El turismo, como muchas otras formas de comercio, encierra una dialéctica perversa: homogeneiza a la vez que "rescata" la identidad de los pueblos: los fenómenos del folklorismo, de los indios disfrazados de indios, más indios que nunca, la artesanía típica de los aborígenes australianos made in China, que sale más barato, los objetos rituales, fabricados en masa, de cualquier cultura anciana, colgando fuera de contexto en la pared del saloncito de clase media occidental. Sin el turismo, esas formas de arte, de música, de arquitectura, de artesanía, esas formas de vida, desaparecerían como han desaparecido siempre, aniquiladas por la historia. El turismo las rescata posibilitando su supervivencia y a la vez termina de aniquilarlas, obligándolas a cerrarse sobre sí mismas, a definirse según estereotipos ajenos, a perder toda diversidad disonante con el esquema previamente establecido en el imaginario, encerrándolas en la jaula de oro del sector terciario, apartado "ocio y cultura", sin que puedan transformarse según su propia lógica, pasando a formar parte, del mismo modo, pero distinto, de la lógica del sometimiento.

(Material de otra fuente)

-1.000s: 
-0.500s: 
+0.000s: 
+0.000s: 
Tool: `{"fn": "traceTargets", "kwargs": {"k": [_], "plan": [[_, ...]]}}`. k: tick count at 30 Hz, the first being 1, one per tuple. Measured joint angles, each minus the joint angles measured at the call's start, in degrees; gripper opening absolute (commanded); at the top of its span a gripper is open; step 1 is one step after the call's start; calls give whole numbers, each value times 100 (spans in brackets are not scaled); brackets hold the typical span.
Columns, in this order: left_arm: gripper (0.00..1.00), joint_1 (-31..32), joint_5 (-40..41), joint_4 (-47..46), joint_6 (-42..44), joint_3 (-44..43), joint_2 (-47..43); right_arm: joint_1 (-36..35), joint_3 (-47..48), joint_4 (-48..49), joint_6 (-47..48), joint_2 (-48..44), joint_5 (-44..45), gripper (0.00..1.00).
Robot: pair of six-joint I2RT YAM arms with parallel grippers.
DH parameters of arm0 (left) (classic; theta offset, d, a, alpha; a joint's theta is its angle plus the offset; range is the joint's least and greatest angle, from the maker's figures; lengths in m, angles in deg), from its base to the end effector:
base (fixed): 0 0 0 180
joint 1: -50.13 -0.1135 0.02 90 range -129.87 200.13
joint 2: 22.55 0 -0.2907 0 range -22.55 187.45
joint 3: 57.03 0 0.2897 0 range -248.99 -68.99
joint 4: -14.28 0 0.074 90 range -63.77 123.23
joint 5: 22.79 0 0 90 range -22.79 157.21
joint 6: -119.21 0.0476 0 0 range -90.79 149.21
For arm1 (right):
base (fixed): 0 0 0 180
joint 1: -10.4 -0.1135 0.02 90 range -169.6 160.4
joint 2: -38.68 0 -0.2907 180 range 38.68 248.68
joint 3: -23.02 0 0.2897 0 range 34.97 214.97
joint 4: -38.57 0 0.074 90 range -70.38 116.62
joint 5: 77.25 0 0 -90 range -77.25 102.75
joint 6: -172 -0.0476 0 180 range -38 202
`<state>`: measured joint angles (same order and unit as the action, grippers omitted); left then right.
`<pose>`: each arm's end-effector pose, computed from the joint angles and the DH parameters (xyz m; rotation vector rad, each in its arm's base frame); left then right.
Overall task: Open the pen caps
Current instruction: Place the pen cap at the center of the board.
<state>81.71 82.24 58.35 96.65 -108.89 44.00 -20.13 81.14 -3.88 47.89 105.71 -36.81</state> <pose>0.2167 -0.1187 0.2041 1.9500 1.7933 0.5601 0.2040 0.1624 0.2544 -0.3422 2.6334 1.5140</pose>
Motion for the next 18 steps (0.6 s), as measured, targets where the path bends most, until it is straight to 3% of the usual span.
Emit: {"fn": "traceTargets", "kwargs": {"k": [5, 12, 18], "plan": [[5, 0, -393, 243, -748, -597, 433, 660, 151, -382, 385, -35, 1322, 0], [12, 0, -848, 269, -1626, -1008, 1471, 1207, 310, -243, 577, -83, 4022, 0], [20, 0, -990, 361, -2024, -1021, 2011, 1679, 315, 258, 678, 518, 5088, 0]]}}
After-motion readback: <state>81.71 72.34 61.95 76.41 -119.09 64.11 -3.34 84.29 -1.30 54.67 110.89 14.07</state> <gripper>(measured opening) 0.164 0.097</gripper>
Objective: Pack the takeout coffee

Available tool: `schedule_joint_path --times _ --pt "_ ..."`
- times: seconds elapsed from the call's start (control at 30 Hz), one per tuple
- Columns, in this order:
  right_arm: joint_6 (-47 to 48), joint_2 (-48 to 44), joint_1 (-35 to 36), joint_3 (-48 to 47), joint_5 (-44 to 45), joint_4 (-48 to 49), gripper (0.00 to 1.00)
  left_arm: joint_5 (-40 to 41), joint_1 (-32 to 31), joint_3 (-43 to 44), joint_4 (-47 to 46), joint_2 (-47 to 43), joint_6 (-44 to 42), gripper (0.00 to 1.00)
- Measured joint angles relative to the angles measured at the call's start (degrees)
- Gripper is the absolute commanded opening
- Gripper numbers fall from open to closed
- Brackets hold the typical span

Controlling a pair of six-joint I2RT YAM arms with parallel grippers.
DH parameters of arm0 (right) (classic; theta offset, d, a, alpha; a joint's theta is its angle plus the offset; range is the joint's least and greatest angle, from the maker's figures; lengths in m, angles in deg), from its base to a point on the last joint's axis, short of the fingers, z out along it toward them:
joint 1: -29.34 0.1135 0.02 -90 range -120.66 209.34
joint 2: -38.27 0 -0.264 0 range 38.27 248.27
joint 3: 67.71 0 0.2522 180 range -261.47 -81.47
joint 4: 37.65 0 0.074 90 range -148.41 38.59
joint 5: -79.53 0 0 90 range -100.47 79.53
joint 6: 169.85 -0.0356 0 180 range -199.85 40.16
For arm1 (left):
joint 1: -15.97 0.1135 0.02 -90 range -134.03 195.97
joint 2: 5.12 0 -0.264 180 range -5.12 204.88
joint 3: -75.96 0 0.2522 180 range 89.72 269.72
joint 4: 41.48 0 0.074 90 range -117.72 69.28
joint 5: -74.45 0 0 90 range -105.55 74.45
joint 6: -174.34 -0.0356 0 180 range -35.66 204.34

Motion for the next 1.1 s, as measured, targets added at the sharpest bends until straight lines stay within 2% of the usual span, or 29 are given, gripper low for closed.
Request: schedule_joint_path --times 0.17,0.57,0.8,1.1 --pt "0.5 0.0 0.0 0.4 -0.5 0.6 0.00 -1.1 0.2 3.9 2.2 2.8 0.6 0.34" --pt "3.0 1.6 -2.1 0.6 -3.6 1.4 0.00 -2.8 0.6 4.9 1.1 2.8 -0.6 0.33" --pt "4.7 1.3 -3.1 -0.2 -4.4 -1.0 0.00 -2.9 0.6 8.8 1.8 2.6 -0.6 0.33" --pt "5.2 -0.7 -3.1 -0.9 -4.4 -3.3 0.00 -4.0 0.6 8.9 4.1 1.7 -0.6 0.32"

"El pueblo que compra manda, el pueblo que vende sirve", decía Ernesto Guevara. Mucha gente vive del turismo hoy en día. Mucha gente sobrevive gracias al turismo. De eso sabemos en Canarias. El dinero fluye en muchas zonas antaño abandonadas y da de comer a muchas familias. El turismo pone en contacto realidades diversas, da a conocer lugares olvidados. No todo es malo en el turismo. La pregunta es: ¿no pudo hacerse de otra manera? Las asimetrías de las relaciones humanas generadas por el turismo constituyen su pecado capital, difícilmente subsanable bajo el orden global capitalista. El proceso está muy avanzado ya. Los multimillonarios, hastiados de paisajes demasiado mundanos, optan por irse de viaje a la luna. Y nosotros, mirando la luna, nos preguntamos cuál será nuestro próximo destino.